WORK INSTRUCTIONS: Count how many lines of the data below contain the string "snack"; the reply should be that number alone.

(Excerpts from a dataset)

──────────

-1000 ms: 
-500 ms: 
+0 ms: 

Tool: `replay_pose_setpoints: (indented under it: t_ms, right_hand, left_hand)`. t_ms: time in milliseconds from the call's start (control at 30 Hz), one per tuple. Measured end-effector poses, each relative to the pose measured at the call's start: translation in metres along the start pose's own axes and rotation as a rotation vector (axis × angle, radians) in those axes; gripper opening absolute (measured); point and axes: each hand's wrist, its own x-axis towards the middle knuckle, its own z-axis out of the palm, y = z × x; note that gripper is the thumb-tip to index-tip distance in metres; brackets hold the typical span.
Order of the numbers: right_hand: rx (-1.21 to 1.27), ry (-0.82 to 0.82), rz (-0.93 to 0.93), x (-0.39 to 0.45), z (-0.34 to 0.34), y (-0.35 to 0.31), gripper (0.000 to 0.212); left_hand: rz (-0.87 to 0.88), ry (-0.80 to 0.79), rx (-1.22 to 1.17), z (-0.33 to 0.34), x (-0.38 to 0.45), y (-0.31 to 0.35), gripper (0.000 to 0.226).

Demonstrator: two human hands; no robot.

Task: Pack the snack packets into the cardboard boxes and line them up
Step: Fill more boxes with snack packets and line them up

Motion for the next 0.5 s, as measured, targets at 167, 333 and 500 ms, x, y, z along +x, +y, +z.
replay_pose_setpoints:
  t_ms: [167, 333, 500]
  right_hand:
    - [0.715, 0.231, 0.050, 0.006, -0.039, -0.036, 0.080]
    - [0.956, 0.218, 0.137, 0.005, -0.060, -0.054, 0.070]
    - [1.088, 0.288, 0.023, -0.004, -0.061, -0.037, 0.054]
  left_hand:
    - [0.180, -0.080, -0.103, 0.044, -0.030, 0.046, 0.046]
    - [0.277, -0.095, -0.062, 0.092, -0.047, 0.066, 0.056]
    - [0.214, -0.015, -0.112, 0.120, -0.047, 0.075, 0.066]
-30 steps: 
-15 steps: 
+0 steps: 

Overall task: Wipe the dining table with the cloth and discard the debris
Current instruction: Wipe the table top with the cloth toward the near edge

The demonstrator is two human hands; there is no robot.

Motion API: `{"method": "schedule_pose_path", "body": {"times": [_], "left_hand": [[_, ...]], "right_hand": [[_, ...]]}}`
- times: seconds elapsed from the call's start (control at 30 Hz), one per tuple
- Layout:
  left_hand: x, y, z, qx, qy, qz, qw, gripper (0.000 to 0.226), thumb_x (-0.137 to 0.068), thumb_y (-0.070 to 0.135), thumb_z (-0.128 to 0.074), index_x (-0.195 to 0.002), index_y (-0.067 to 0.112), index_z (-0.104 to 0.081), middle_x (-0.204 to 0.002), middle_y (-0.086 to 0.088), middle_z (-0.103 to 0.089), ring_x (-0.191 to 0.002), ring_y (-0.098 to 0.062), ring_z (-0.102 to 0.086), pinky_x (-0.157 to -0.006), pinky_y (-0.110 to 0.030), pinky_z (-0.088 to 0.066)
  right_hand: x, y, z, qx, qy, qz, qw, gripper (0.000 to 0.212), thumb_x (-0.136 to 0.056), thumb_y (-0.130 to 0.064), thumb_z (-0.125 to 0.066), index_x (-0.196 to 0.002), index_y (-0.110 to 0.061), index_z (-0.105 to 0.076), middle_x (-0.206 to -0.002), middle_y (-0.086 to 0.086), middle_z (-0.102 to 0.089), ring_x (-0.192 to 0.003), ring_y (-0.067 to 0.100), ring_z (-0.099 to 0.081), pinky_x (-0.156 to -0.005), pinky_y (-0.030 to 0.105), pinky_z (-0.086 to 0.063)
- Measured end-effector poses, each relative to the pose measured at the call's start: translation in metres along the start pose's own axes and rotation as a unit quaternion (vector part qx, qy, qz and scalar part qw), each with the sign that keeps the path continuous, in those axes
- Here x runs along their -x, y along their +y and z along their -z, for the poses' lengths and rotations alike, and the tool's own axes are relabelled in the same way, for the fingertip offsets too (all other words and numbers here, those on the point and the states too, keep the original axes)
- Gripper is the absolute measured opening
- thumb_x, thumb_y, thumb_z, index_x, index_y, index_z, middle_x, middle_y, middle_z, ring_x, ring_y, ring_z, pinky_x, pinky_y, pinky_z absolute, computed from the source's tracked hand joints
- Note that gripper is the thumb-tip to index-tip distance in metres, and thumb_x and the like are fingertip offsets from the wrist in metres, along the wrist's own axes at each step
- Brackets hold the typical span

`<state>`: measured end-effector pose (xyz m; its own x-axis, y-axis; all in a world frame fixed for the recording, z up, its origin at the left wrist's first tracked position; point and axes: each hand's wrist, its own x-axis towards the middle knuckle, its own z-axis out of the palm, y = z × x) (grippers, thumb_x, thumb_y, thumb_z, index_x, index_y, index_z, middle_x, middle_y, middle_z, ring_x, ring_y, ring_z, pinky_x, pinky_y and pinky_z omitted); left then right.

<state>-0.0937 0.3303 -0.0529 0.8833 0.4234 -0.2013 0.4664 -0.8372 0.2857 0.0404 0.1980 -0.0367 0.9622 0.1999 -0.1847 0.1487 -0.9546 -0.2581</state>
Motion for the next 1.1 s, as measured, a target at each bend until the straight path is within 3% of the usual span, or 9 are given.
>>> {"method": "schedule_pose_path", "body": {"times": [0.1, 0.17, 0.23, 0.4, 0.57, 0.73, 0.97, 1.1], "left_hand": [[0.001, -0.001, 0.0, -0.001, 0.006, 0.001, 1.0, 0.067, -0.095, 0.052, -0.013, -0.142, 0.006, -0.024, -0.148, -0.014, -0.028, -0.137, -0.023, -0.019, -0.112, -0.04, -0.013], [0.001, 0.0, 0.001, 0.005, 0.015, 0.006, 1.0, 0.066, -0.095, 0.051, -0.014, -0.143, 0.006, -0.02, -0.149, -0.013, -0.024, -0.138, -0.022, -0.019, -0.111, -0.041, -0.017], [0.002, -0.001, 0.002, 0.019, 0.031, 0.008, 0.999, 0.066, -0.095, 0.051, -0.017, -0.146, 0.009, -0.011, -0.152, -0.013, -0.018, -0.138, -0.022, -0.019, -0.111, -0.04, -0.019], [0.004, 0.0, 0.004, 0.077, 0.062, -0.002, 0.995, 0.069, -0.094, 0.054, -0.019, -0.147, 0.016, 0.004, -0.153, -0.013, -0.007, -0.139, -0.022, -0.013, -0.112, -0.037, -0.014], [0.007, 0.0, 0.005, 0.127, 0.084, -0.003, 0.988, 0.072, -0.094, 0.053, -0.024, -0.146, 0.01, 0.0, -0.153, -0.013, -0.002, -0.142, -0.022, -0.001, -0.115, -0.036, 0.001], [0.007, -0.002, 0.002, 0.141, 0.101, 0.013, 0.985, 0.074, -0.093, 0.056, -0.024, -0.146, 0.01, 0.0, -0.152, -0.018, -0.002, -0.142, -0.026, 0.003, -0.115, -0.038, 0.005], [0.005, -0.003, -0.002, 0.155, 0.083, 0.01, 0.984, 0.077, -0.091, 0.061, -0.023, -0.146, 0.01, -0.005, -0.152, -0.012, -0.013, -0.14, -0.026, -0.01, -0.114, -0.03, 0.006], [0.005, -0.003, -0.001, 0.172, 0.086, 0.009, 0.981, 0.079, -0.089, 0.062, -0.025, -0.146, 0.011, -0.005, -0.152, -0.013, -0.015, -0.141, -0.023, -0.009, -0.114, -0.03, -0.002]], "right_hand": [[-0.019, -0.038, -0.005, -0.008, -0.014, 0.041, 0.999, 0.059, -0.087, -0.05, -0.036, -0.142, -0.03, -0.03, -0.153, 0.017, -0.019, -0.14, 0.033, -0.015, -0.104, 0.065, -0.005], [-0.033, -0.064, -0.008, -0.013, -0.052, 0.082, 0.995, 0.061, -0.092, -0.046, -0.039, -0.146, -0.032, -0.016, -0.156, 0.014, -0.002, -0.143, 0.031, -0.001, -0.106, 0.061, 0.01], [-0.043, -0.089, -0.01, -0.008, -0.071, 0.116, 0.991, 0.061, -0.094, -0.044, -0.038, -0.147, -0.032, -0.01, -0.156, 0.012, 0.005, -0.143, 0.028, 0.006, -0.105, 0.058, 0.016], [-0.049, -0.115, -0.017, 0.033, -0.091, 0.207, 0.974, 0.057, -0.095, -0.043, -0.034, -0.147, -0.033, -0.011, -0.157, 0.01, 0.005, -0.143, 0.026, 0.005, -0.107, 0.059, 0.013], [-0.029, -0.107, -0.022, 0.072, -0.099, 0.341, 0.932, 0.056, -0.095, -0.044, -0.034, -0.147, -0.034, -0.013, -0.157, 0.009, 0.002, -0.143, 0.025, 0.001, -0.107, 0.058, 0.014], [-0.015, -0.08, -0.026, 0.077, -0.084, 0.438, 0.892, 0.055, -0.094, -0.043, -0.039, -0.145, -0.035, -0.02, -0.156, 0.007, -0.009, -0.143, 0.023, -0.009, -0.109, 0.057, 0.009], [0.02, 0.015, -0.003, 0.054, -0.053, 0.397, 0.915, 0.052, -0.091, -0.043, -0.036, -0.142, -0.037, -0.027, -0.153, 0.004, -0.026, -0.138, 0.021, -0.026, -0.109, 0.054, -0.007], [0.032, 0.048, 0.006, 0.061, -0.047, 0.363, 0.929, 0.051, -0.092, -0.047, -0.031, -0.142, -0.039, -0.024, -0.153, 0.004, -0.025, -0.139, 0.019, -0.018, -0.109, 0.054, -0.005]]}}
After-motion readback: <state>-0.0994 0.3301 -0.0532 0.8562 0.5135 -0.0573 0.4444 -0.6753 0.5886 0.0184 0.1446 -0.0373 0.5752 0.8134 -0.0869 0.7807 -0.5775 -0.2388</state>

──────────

EXPECTED ANSWER: 2